Using the data below, output the first line and every line after it up to and including the line containing "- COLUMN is", exactly as written and with nothing added.
─── Data for the task ───
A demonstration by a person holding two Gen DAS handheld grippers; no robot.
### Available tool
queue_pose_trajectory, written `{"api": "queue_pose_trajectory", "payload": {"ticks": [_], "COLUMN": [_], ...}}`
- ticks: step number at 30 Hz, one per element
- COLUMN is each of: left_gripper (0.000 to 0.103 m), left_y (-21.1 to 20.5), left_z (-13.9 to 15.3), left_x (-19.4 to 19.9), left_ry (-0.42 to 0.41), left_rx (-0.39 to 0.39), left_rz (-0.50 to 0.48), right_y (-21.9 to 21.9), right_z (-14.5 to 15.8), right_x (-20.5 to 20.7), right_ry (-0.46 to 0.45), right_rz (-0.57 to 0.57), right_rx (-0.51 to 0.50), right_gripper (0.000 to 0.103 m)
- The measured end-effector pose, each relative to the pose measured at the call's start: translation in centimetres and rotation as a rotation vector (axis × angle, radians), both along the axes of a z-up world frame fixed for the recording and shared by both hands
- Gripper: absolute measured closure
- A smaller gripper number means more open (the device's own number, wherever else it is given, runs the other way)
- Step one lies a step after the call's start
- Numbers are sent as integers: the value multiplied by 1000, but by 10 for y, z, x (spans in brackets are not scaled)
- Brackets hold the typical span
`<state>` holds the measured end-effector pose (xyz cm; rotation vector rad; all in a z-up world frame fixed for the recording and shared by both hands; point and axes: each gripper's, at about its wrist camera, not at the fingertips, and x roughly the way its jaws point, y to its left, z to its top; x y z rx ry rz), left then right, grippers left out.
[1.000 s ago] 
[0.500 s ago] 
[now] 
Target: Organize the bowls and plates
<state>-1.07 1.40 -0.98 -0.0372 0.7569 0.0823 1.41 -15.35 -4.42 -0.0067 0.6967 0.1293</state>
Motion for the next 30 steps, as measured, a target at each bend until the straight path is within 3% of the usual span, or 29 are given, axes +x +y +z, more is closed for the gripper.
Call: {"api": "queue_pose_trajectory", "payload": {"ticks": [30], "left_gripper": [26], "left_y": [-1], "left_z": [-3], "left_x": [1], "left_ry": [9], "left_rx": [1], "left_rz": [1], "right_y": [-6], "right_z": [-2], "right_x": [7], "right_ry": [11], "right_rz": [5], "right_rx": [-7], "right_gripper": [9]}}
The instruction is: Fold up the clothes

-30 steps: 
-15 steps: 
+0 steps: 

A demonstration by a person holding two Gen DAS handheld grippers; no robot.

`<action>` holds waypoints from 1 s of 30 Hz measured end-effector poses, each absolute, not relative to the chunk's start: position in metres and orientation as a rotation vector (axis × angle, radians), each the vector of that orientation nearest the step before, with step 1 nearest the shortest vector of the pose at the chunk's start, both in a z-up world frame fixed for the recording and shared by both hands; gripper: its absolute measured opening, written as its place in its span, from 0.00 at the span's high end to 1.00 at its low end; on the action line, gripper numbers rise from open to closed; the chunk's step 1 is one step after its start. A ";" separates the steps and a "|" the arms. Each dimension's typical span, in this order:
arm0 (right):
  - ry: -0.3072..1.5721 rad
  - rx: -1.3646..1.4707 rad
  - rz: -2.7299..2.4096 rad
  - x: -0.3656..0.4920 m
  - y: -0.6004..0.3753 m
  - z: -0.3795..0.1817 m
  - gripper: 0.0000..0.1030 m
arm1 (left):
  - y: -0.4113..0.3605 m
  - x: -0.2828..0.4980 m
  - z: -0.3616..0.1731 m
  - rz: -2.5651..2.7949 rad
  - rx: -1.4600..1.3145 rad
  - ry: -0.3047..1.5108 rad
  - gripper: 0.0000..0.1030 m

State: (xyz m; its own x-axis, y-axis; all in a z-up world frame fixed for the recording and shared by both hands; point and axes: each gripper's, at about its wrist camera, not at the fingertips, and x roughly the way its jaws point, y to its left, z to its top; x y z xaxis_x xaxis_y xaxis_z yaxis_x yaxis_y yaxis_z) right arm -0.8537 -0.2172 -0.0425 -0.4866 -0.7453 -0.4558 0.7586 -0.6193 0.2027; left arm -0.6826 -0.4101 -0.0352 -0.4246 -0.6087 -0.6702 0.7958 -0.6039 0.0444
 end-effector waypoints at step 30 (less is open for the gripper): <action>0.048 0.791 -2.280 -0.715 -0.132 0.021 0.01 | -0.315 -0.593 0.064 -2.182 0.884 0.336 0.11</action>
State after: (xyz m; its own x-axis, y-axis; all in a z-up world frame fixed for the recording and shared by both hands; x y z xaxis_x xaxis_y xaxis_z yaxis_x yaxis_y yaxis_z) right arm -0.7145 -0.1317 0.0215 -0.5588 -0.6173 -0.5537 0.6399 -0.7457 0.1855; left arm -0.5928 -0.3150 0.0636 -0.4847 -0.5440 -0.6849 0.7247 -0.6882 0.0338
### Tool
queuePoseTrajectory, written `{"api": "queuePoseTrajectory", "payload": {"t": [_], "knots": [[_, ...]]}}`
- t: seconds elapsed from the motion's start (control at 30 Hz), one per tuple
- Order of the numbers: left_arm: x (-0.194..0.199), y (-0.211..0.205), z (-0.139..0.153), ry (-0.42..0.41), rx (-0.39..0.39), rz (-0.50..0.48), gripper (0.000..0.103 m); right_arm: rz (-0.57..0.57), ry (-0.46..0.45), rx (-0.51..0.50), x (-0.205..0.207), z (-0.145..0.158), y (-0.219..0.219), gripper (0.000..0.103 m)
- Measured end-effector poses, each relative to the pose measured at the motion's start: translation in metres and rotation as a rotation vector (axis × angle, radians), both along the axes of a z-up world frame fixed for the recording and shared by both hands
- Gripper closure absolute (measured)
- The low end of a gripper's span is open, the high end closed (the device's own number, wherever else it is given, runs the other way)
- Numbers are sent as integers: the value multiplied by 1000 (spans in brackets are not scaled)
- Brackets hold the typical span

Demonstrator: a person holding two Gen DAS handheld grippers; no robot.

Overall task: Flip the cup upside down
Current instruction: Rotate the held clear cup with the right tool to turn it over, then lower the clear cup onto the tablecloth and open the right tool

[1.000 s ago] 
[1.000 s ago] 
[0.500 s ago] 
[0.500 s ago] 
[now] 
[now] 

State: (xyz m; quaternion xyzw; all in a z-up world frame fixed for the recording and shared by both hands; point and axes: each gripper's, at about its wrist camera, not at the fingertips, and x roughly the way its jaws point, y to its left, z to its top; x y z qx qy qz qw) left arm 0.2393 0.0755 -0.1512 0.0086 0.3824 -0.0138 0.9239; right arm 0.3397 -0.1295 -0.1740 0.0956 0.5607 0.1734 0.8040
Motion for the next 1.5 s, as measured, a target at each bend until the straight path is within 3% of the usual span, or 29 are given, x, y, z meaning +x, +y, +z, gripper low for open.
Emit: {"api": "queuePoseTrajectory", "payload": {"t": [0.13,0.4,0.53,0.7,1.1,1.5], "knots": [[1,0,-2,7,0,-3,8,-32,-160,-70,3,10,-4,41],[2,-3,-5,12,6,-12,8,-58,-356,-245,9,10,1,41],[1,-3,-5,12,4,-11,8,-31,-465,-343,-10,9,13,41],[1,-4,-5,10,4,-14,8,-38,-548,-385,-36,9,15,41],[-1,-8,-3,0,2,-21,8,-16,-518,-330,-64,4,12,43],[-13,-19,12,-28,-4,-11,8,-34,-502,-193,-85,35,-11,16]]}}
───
**Finished exercise**
A demonstration by a person holding two Gen DAS handheld grippers; no robot.
### Available tool
queue_pose_trajectory, written `{"api": "queue_pose_trajectory", "payload": {"ticks": [_], "COLUMN": [_], ...}}`
- ticks: step number at 30 Hz, one per element
- COLUMN is each of: left_gripper (0.000 to 0.103 m), left_y (-21.1 to 20.5), left_z (-13.9 to 15.3), left_x (-19.4 to 19.9), left_ry (-0.42 to 0.41), left_rx (-0.39 to 0.39), left_rz (-0.50 to 0.48), right_y (-21.9 to 21.9), right_z (-14.5 to 15.8), right_x (-20.5 to 20.7), right_ry (-0.46 to 0.45), right_rz (-0.57 to 0.57), right_rx (-0.51 to 0.50), right_gripper (0.000 to 0.103 m)

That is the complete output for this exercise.